When you have gone through the records below, state only how many lines include the word "this".

=== Section Start ===

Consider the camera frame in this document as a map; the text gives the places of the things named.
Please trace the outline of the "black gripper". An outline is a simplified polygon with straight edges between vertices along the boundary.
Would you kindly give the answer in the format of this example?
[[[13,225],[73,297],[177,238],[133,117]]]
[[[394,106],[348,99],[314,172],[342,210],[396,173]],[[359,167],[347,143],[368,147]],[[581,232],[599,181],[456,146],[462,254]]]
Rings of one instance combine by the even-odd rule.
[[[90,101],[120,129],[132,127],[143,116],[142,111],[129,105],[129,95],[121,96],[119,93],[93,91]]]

=== Section End ===

| WRITTEN REPLY |
2